Tom Miner
- Miner, circa 1950

No. 80, 71, 74, 88
- Positions: End, placekicker

Personal information
- Born: May 14, 1932 Checotah, Oklahoma, U.S.
- Died: January 1, 1988 (aged 55) Tucson, Arizona, U.S.
- Listed height: 6 ft 3 in (1.91 m)
- Listed weight: 235 lb (107 kg)

Career information
- High school: Checotah
- College: Tulsa (1950–1953)
- NFL draft: 1954 (3rd round, 31st overall pick)

Career history
- Calgary Stampeders (1954–1955); Winnipeg Blue Bombers (1956); Pittsburgh Steelers (1958);
- Stats at Pro Football Reference

= Tom Miner =

American football player (1932–1988)

Thomas Earl Miner (May 14, 1932 – January 1, 1988) was an American professional football player in the National Football League (NFL) and Western Interprovincial Football Union (WIFU). He played college football for the Tulsa Golden Hurricane, and was selected by the Pittsburgh Steelers in the third round of the 1954 NFL draft. He played end/placekicker in the WIFU and placekicker in the NFL. Miner led the NFL in field goals in 1958.

==Early life==
Thomas Earl Miner was born on May 14, 1932, in Checotah, Oklahoma. He played high school football, basketball, and baseball at Checotah High School, earning 12 varsity letters overall. He scored 70 points during his senior year of football, earning all-state honors at end. Miner averaged 18.7 points per game as a center in basketball as a senior. He was recruited by many college to play college football. In March 1950, the McIntosh County Democrat called Miner the "greatest all-around athlete" to ever come out of McIntosh County, Oklahoma.

==College career==
Miner enrolled at the University of Tulsa to play college football for the Golden Hurricane. He was on the freshman team in 1950 and the varsity team from 1951 to 1953. He garnered All-Missouri Valley Conference recognition at end from 1951 to 1953. Miner led the country in extra points in 1952, converting 41 of 45 attempts. He finished his college career with 83 field goals made on 98 attempts. At the conclusion of his college career, he played in the 1953 North–South Shrine Game. Miner majored in business administration at Tulsa.

==Professional career==
On December 29, 1953, Miner signed with the Calgary Stampeders of the Western Interprovincial Football Union as an end. On January 28, 1954, he was selected by the Pittsburgh Steelers in the third round, with the 31st overall pick, of the 1954 NFL draft. He played in 15 of 16 games for the Stampeders during the 1954 season, recording 24 receptions for 298 yards and one touchdown, 40 kickoffs for 2,146 yards, 14 of 30 field goals, 33 of 36 extra points, and four rouges as the Stampeders finished 8–8. Miner's 84 points were second in the WIFU behind Joe Aguirre's 85. They also both broke the league field goal record set by Bud Korchak in 1953. The Province noted that Aguirre and Miner were notably missing from the 1954 WIFU All-Star Team. Miner appeared in all 16 games for the Stampeders in 1955, totaling ten catches for 108 yards and one touchdown, 35 kickoffs for 1,818 yards, one of nine field goals, 28 of 31 extra points, and four rouges as Calgary went 4–12.

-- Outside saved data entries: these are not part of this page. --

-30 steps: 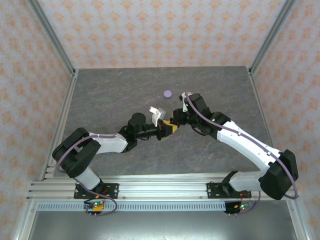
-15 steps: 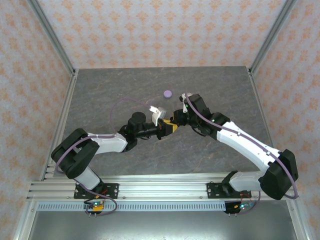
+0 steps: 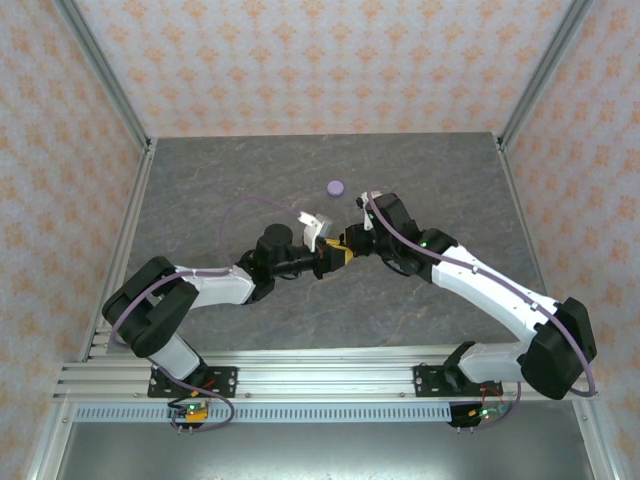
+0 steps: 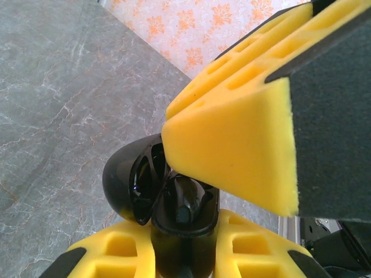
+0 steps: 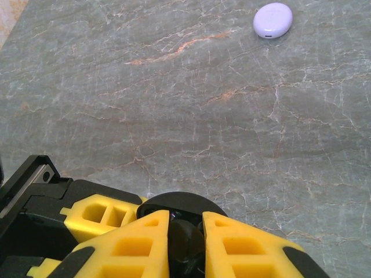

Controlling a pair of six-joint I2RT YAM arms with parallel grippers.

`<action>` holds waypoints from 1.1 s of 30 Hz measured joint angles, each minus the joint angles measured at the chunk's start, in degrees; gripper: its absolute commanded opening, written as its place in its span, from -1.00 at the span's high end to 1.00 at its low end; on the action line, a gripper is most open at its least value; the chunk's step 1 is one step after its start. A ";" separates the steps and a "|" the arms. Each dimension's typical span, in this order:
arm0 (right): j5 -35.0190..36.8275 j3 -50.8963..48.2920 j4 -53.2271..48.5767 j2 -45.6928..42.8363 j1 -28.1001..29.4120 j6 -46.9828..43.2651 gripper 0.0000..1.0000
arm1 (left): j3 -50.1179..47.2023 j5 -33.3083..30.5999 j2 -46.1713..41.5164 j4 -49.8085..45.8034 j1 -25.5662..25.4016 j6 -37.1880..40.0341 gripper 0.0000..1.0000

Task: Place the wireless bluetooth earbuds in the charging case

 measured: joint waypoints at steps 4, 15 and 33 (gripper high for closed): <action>-0.07 -0.07 0.20 0.00 0.00 0.46 0.55 | 0.00 0.00 0.00 -0.13 0.00 0.00 0.71; 0.26 -0.61 0.13 -0.63 0.15 3.28 0.25 | 0.02 -0.39 -0.59 -0.68 -0.11 0.52 0.71; -3.80 -0.11 -1.01 -2.78 0.70 3.63 0.29 | 0.02 -2.54 -3.48 -3.23 -0.48 4.13 0.72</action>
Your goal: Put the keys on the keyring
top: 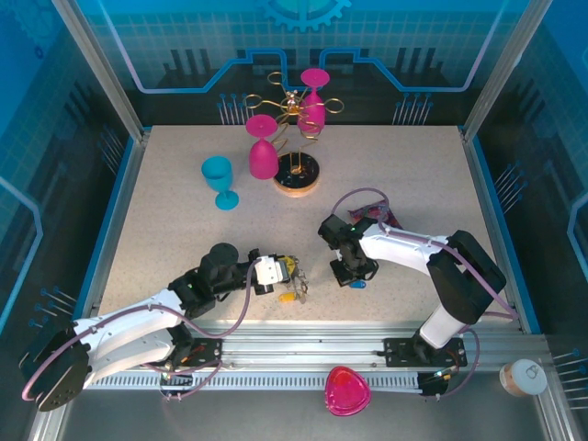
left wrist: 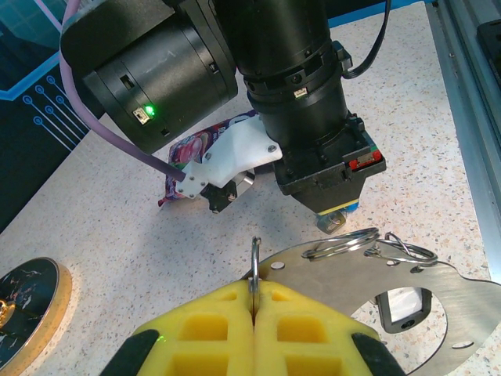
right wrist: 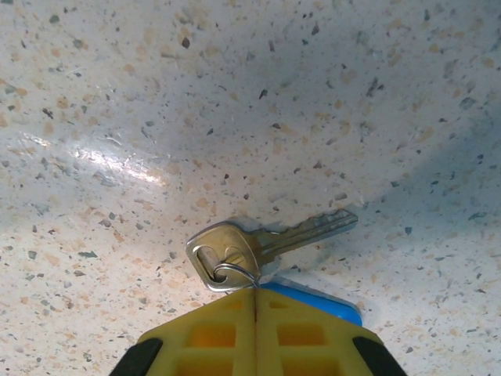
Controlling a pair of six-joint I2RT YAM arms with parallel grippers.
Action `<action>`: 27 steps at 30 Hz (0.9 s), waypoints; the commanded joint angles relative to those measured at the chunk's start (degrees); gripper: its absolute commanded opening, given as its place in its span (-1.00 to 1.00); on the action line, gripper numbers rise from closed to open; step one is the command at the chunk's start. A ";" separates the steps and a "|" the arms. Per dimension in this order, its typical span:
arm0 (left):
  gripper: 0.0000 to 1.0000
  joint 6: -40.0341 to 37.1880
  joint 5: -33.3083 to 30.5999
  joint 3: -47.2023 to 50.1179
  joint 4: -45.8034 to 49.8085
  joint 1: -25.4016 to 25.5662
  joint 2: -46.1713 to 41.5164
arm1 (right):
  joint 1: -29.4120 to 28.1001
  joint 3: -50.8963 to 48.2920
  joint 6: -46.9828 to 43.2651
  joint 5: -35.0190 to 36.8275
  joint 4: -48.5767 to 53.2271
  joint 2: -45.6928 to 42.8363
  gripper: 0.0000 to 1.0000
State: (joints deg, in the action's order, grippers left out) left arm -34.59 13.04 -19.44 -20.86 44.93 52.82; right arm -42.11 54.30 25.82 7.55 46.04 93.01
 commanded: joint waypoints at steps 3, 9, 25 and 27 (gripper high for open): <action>-1.00 -0.48 -0.20 -0.21 -1.27 0.53 -0.17 | -0.66 0.45 0.00 -1.91 0.50 -0.21 -0.86; -1.00 -0.56 -0.21 -0.07 -1.16 0.51 -0.17 | -0.25 0.25 -0.10 -0.53 0.52 0.39 -0.30; -1.00 -0.90 -0.30 -0.10 -1.25 0.52 0.31 | -0.17 1.35 -1.32 -2.22 -1.57 3.93 -0.51; -1.00 -0.87 -0.36 -0.07 -1.22 0.52 0.40 | -0.13 1.76 -1.29 -1.99 -0.99 3.36 -0.61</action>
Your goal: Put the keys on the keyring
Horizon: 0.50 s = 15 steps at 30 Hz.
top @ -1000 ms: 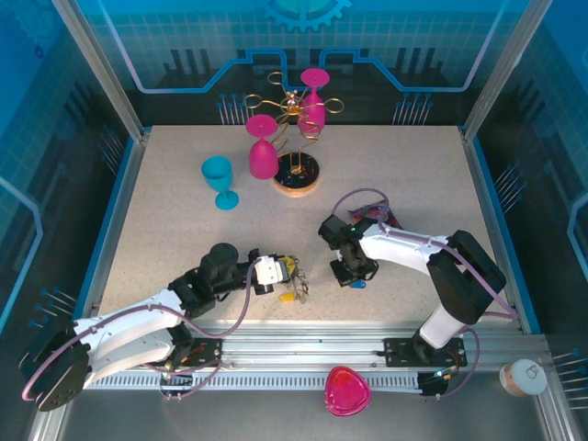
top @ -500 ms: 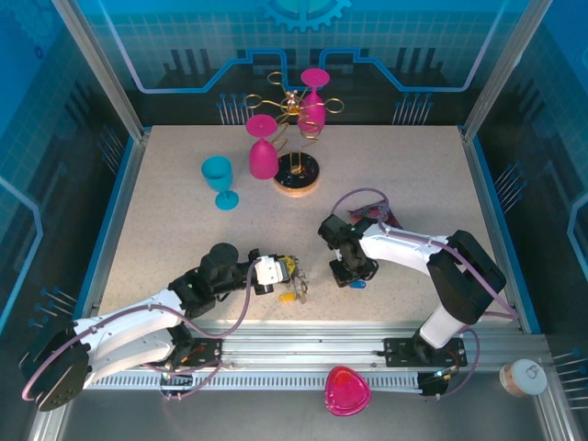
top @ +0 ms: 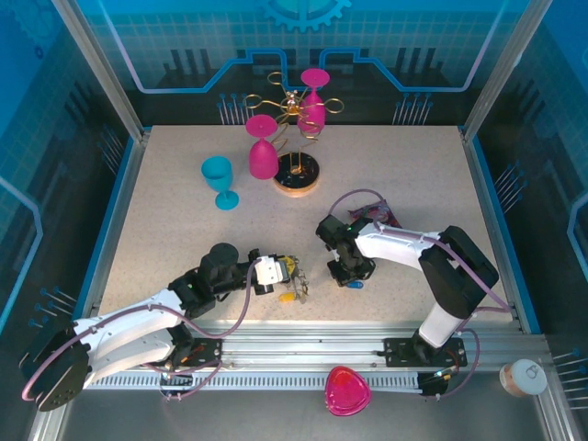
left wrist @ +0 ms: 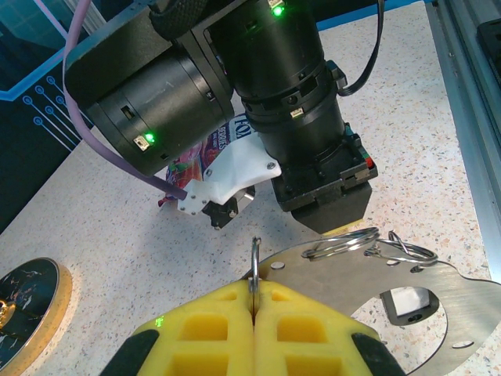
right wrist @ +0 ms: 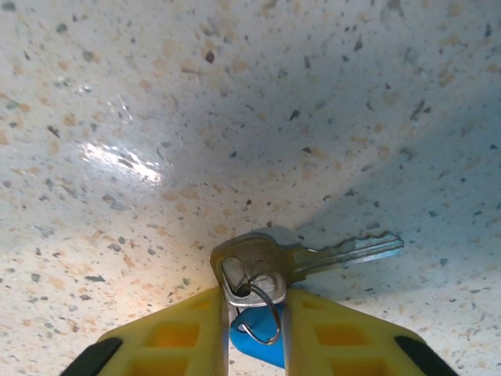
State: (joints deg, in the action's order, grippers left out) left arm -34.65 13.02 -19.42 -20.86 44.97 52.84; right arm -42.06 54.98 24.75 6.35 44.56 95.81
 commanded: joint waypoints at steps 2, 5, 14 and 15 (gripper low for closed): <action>-1.00 -0.93 -0.32 -0.12 -1.26 0.47 0.42 | -0.25 1.49 -0.17 -0.46 1.18 -0.14 -0.70; -1.00 -0.89 -0.29 -0.09 -1.29 0.47 0.42 | -0.31 1.73 -0.14 0.13 2.16 -1.22 -0.80; -1.00 -0.93 -0.33 -0.09 -1.16 0.48 0.42 | -0.47 1.79 0.12 0.03 2.39 -2.03 -0.92; -1.00 -0.94 -0.35 -0.09 -1.14 0.47 0.42 | -0.39 1.83 0.08 -0.10 2.38 -2.14 -0.90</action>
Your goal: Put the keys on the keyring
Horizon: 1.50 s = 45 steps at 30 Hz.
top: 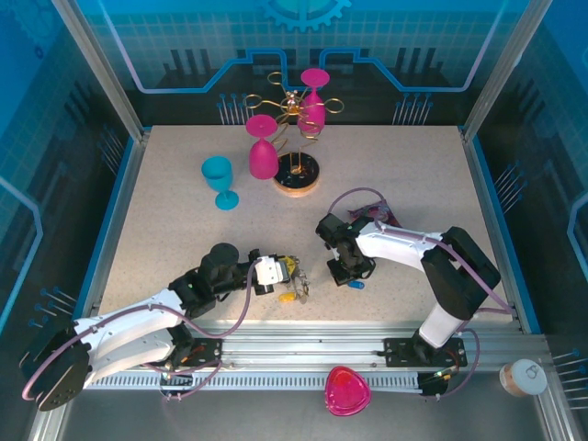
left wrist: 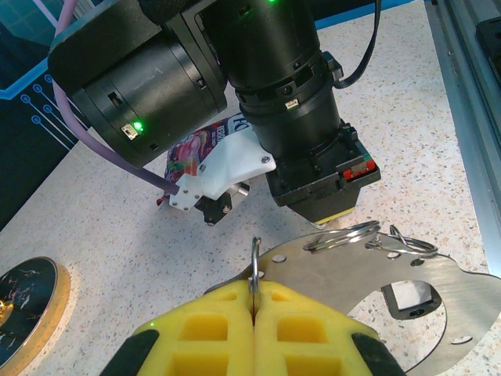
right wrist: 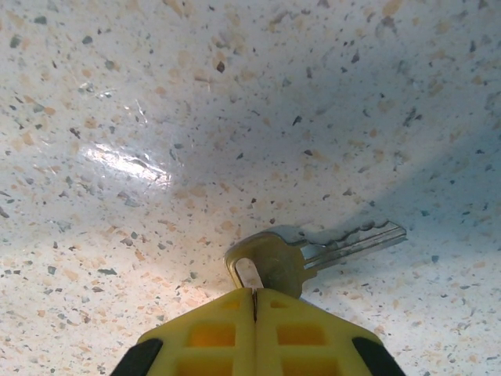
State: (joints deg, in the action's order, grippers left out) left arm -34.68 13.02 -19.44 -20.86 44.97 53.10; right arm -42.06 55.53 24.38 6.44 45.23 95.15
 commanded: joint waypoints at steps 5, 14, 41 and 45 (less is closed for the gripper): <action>-1.00 -0.91 -0.11 -0.16 -1.15 0.51 0.29 | -0.45 1.33 0.31 -0.02 1.67 -0.63 -0.60; -1.00 -0.97 -0.02 -0.16 -1.02 0.47 0.37 | -0.46 2.12 0.05 0.53 1.88 0.38 -0.65; -1.00 -1.06 0.04 -0.16 -0.81 0.48 0.25 | -0.45 2.77 -0.34 1.49 3.37 1.75 -0.82; -1.00 -1.13 -0.04 -0.16 -0.77 0.48 0.19 | -0.47 2.82 -0.54 1.38 3.62 1.80 -0.67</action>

On March 20, 1956, it was reported that Miner had been traded to the Winnipeg Blue Bombers for Dick Huffman, Harry Wilson, and John Bodrug. Miner played in all 16 games for Winnipeg in 1956, accumulating five receptions for 67 yards, eight of 15 field goals, two of six extra points, two rouges, and six fumble recoveries for 88 yards and one touchdown. The Blue Bombers finished the 1956 season with a 9–7 record and lost in the WIFU semifinals to the Saskatchewan Roughriders. Miner became a free agent after the season. In January 1957, it was reported that he would likely not play in 1957 due to knee issues. He served as an assistant football coach at Tulsa while sitting out the 1957 season.

On April 30 1958, Miner signed with the Steelers as a kicking specialist. He played in all 12 games for the Steelers during the 1958 season, scoring 31	of 31 extra points and 14 of 28 field goals. He led the NFL in both field goals made and field goals attempted. The Steelers went 7–4–1, good for third in the Eastern Conference. Miner was released on September 25, 1959, a day before the start of the 1959 regular season.

==Personal life==
Miner was an assistant football coach at Tulsa again from 1960 to 1962. He entered the sporting goods business in 1963. He was also a scout for the San Diego Chargers. Miner became the Chargers' vice president in charge of player relations in December 1971. He later served as a west coast scout for the Cleveland Browns for 12 years, and afterwards as a west coast scout for the Atlanta Falcons. He died of a heart attack on January 1, 1988, at his home in Tucson, Arizona.